ACTIVITY
Starting at the line that contains "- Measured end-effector", write out each line exactly through the last one in the material below, and nothing more; omit all pictures.

AVAILABLE DATA
☆ ☆ ☆ ☆ ☆ ☆ ☆
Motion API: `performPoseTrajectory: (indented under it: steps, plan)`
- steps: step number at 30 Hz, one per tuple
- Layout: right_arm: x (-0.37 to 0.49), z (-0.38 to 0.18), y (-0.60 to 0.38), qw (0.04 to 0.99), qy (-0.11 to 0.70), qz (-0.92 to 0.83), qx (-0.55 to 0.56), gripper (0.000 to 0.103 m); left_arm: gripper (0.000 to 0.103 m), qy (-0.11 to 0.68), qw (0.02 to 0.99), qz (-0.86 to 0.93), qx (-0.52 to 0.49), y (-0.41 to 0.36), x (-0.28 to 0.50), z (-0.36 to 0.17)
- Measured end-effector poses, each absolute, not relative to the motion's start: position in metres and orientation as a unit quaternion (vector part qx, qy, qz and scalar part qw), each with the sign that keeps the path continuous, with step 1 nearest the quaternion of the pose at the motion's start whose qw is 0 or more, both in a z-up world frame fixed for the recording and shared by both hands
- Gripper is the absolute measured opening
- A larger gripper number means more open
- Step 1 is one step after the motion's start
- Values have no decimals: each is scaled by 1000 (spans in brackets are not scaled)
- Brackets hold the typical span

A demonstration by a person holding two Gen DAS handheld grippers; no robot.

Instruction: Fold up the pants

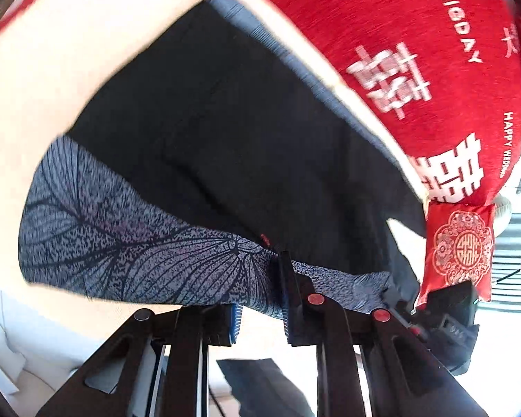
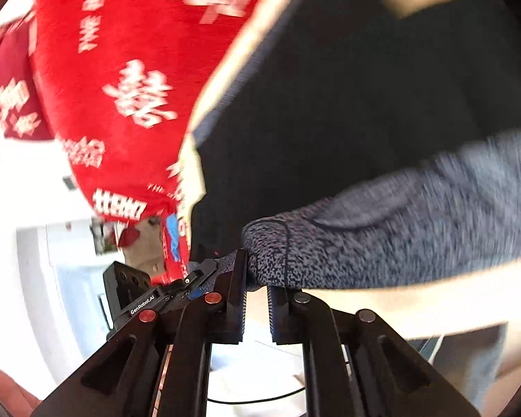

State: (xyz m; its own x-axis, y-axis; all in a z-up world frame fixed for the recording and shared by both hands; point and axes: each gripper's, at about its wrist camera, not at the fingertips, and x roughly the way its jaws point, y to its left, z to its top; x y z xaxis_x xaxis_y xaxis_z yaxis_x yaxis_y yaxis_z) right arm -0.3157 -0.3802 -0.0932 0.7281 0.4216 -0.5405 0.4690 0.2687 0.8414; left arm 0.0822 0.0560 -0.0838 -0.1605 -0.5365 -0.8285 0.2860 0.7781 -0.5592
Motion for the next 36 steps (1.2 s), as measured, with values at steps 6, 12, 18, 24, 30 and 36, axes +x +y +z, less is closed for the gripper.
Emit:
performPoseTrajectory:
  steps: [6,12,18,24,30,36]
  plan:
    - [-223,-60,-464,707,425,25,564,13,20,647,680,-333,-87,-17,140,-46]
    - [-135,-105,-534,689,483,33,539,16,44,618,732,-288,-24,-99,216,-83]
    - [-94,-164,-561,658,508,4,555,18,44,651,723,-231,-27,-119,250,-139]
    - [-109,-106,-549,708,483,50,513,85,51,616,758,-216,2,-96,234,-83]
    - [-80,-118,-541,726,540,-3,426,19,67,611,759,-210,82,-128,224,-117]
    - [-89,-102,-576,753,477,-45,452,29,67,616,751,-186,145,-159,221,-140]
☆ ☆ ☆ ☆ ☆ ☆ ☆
RESULT BELOW
- Measured end-effector poses, each absolute, not relative to the motion's start: position in metres and orientation as a unit quaternion (vector part qx, qy, qz and scalar part qw), each with the sign that keeps the path continuous, with step 1 nearest the quaternion of the pose at the motion's start whose qw is 0 or more, both in a z-up world frame fixed for the recording and shared by both hands
- Gripper is the absolute measured opening
- A larger gripper number means more open
- Step 1 is one step after the motion's start
- Values have no decimals: each is scaled by 1000 (spans in brackets are not scaled)
- Brackets hold the typical span

A demonstration by a person holding two Gen DAS handheld grippers; no robot.

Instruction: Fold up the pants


State: (xyz m; its own x-axis, y-axis; all in a z-up world frame fixed for the recording and shared by both hands; point and axes: each gripper's, at about its wrist camera, not at the fingertips, and x roughly the way its jaws point, y to its left, z to its top; x y z xaxis_x xaxis_y xaxis_z yaxis_x yaxis_y yaxis_z) right arm -0.3157 -0.3802 -0.0932 0.7281 0.4216 -0.5405 0.4690 0.2687 0.8414; left arm 0.0822 0.0560 -0.0838 -0.1605 -0.5365 -0.8285 0.2860 0.7781 -0.5592
Motion for the next 36 steps (1.2 s), as measured, with values at steps 6, 12, 18, 24, 30 and 36, axes +x +y +z, less is closed for the gripper.
Emit:
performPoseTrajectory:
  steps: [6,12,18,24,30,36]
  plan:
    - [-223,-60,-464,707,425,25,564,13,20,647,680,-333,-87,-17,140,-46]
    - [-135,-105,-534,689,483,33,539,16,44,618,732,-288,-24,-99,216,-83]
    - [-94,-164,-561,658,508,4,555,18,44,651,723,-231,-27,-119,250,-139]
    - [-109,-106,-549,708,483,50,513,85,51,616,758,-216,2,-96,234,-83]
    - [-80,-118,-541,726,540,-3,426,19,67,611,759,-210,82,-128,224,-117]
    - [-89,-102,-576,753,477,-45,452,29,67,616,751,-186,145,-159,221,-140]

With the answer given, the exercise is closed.